_EXERCISE_
Below are some entries. Copy each line that holds the string "target".

_SOURCE INFORMATION_
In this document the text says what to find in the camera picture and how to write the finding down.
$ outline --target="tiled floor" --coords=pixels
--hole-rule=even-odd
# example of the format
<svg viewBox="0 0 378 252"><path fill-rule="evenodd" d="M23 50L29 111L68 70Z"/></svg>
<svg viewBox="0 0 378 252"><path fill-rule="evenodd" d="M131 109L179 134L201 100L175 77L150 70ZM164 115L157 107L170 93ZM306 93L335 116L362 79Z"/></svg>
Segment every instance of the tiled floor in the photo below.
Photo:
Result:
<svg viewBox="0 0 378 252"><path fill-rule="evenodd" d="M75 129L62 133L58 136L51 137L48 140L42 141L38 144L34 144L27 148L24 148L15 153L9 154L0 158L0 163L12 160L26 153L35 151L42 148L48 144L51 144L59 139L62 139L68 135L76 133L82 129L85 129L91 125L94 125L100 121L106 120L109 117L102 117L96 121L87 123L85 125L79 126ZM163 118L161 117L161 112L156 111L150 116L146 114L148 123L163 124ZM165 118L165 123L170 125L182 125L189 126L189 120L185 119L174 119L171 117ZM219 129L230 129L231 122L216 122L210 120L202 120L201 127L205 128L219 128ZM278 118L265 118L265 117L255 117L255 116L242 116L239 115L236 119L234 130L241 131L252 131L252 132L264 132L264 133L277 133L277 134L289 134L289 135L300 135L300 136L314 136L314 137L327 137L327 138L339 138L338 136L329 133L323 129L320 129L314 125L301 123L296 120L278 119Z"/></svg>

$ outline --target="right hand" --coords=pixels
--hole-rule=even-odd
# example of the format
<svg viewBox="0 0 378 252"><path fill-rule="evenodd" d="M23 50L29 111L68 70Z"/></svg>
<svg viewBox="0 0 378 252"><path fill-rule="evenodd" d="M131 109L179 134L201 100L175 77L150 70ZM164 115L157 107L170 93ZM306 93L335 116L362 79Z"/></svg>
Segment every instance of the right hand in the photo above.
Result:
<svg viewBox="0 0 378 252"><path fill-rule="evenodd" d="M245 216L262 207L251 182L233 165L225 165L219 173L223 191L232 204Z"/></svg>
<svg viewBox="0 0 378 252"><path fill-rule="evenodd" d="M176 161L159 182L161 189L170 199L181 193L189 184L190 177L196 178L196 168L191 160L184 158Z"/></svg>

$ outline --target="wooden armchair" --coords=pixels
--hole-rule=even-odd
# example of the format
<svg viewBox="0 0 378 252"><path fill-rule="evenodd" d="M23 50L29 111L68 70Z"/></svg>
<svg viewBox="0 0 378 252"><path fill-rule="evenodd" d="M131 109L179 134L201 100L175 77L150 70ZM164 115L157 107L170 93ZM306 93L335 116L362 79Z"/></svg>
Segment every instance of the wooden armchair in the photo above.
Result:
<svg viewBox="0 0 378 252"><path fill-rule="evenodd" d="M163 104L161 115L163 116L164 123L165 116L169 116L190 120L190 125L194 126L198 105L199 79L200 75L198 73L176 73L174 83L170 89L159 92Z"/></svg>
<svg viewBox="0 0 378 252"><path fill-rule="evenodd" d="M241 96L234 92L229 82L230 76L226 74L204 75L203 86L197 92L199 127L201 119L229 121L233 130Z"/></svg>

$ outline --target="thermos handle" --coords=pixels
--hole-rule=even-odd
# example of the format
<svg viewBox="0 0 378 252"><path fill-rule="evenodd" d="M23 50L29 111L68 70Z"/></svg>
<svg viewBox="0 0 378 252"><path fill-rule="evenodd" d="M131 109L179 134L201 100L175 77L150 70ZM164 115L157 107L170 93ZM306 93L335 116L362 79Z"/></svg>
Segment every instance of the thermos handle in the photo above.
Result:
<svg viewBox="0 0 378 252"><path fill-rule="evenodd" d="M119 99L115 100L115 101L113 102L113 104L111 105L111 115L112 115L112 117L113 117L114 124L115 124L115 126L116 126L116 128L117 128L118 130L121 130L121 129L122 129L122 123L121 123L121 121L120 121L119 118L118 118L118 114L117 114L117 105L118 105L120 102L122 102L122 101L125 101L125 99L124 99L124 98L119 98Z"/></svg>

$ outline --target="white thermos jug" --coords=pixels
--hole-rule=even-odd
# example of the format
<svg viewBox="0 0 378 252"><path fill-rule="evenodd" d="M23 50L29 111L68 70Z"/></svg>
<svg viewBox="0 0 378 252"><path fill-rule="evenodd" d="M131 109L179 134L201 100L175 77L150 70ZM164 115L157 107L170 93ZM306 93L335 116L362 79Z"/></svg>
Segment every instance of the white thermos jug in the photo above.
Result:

_RESPONSE AREA_
$ outline --target="tiled floor" --coords=pixels
$ outline --target="right hand" --coords=pixels
$ outline --target="wooden armchair" --coords=pixels
$ outline --target="thermos handle" --coords=pixels
$ outline --target="white thermos jug" --coords=pixels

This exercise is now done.